Also known as Cinnamom Korintje or Cassia Korintje, this Indonesian cassia has an intense and lingering burn that only a mature tree can provide.
Cassia, also known as 'false cinnamon' or 'Chinese cinnamon,' is the dried bark of the Cassia tree. Sticks of Cassia are dark-colored and hard, and are sold in North America as cinnamon. Though its fragrance is less complex than that of true cinnamon, Cassia is a rich spice, equally well adapted to both sweet and savory dishes.
This exceptional Cassia was harvested in the village of Tungkar on the island of Sumatra. It comes from an extremely rare 30-year-old tree: this type of spice is usually harvested from much younger plants.

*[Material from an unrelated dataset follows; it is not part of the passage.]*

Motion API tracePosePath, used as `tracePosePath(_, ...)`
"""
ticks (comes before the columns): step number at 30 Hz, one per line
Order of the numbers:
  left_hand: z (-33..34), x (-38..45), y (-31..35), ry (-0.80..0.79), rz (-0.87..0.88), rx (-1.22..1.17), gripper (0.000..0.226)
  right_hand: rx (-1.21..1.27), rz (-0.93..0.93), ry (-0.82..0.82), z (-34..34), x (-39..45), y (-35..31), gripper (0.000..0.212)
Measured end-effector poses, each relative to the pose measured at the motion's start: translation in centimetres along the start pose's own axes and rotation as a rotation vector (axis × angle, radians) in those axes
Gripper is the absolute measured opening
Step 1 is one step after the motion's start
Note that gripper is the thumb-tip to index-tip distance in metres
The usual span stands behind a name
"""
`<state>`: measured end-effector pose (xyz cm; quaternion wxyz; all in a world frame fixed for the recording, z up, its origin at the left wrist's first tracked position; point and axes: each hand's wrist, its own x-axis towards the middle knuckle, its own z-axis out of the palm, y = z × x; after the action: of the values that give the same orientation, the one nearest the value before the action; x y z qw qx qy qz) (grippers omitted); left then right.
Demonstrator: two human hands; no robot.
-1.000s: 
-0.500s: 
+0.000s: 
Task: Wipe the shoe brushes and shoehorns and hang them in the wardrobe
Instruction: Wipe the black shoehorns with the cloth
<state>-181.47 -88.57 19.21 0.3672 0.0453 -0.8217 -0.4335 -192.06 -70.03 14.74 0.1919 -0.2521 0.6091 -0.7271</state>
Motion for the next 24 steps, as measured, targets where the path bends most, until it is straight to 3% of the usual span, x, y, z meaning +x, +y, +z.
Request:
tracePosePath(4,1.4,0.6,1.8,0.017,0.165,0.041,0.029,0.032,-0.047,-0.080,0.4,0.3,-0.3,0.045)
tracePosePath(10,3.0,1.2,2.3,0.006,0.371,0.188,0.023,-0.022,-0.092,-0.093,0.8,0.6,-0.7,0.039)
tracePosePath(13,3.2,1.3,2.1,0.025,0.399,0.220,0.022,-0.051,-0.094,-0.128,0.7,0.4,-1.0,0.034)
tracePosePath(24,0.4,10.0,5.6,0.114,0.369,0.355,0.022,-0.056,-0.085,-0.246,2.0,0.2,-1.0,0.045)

This bestows an uncommonly intense flavor with a slightly more pronounced bitter taste.
In Sumatra, where it is also called kayu manis (sweet wood), one piece is generally added whole to slow cooked dishes, a little like we would add bay leaf in Western cooking. Cassia is also essential in the preparation of American apple pie, “cinnamon” rolls and it is great with oatmeal or French toasts. In the Middle-East, it is often used to perk up grilled meat, much like black pepper.
Use it as you would regular cinnamon. After one taste of this developed, mature spice, you’ll never want to go back ground cassia or cinnamon.